А "бог Саваоф" продолжал "витийствовать", восседая на гнедом облаке, остервенело махавшем обрубком хвоста:
- Быкалюк?
- Я!
- Патюлин?
- Я - Патюлин.
- Ведерников?
- Тута.
- Надо говорить: "Здесь". Получай.
- Учи учёного.
- Рудяк?
- На границе.
- Сергеев?
- Который?
- Тебе пишут. Александр где?
- В наряде.
Счастливчики, едва услышав свою фамилию, притопывали ногами, имитируя пляску, выхватывали письма.
Круг постепенно редел.
"Бог Саваоф" на глазах у всех терял былое величие, опустился с гнедого облака на грешную землю, не оглядываясь на заскучавших ребят, повёл меринка в поводу на конюшню, небрежно забросив через плечо опустевшую сумку, где оставалось несколько нерозданных писем и пачка газет трёхдневной давности.
Гнедой, дрожа потной шкурой, дёргая мордой, отмахивался от осатаневших слепней, и почтальон то и дело сердито оборачивался к нему, грозя кулаком:
- Но ты, балуй тут у меня, чёртова орясина!..
День медленно убывал, затопленный солнцем, пропахший запахами хлебного поля и соснового леса, напитанный шедшим от конюшни ароматом свежего сена; из открытого окна командирского домика неугомонный патефон слал в пространство, в, казалось, беспредельный покой обманчиво замершего Прибужья сентиментальный романс о терзаниях покинутой женщины.
Ещё длился получасовой перерыв - оставалось несколько свободных минут, и Новиков, сидя под тенью полуусохшей, отцветшей без завязи яблони, прислушивался к мелодии, не вникая в слова; он еще не остыл, в нем продолжала бродить разгорячённая пляской кровь, ещё шумело в голове и гудели ноги, а в глубинах сознания возникал, нарастая, протест против нелепого веселья и романса.

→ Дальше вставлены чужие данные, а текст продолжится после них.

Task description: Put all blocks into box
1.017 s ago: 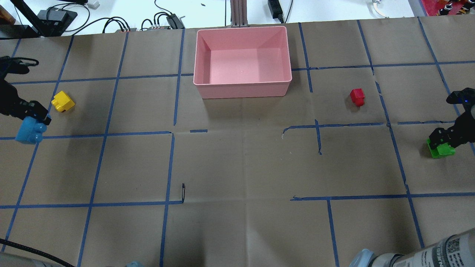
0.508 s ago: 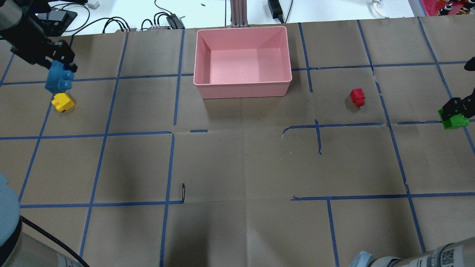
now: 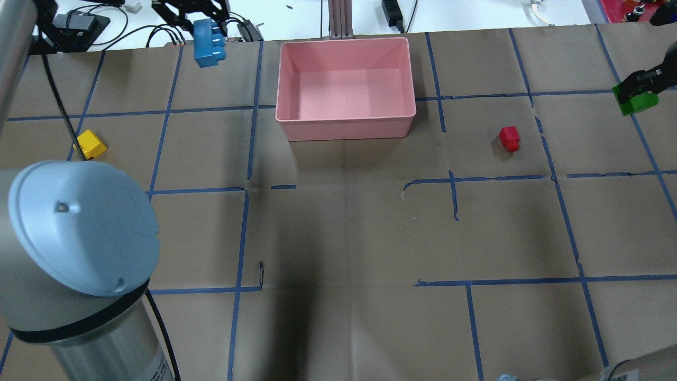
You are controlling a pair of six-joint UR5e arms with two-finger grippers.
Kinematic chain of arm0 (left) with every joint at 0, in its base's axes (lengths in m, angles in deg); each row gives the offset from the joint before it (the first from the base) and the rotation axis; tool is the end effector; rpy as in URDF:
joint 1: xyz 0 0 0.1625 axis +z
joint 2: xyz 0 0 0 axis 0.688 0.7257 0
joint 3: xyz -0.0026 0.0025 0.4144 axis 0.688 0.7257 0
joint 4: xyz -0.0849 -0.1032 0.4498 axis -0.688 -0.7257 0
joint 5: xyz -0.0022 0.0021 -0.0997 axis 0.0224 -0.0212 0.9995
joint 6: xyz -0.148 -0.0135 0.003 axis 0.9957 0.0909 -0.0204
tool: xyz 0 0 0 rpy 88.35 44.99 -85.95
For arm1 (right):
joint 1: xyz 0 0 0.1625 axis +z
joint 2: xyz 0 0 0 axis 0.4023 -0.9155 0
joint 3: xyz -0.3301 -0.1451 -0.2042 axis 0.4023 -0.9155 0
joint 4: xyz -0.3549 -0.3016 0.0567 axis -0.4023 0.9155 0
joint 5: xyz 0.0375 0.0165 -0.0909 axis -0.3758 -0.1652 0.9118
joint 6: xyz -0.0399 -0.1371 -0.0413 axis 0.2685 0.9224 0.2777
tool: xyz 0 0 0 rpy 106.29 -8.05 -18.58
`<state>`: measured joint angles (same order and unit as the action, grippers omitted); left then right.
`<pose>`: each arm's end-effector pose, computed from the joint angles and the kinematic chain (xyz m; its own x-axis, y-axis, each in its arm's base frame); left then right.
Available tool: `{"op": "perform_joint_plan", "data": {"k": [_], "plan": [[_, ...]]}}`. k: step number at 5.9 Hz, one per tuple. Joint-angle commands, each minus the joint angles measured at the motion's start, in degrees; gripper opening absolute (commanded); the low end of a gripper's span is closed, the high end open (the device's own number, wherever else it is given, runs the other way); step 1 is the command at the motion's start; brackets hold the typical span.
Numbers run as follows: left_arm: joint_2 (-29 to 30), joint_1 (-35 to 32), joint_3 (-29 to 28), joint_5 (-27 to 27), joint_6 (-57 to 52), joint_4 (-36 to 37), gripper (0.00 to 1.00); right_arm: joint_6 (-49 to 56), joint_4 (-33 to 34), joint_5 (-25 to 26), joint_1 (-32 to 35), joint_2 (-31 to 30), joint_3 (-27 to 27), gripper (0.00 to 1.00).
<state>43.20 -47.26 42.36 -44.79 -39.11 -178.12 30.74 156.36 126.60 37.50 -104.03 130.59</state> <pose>-0.1541 -0.8396 0.3526 -0.9954 -0.0612 0.0737 -0.0667 0.9950 -0.0738 -0.1926 -0.6597 0.2973 -0.9735 -0.2061 0.0988 -0.2255 0.9364 -0.2687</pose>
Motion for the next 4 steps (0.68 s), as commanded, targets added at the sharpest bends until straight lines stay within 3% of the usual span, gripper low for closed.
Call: {"op": "perform_joint_plan", "data": {"k": [1,3,4], "plan": [[7.45,-7.15,-3.27,-0.10,10.52,2.10,0.13,-6.02,0.62,-4.47,5.80,1.90,-1.45,0.03],[10.82,-11.03,-3.09,-1.24,14.85,5.99,0.15,-10.20,0.88,-4.49,10.92,4.26,-5.21,0.03],[10.47,-11.13,-2.75,-1.33,15.04,7.64,0.69,-12.29,1.75,-4.49,13.63,5.06,-7.23,0.03]]}}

Ведерников, прочтя и спрятав в карман гимнастёрки письмо, подошёл с непогасшей блаженной улыбкой на конопатом лице.
- Сашка-то, свиненок, ходить начал. На своих двоих. Подумать только! Ходит, а!
- Какой Сашка?
- Сынок, мой Сашка, ты что - забыл? Катерина не обманет, она у меня баба серьёзная, хохлушка у меня Катерина. - Ведерников ликующе посмотрел на своего отделенного, и было непонятно, чему он рад - первым самостоятельным шагам Сашки или жене. Он прямо светился от счастья.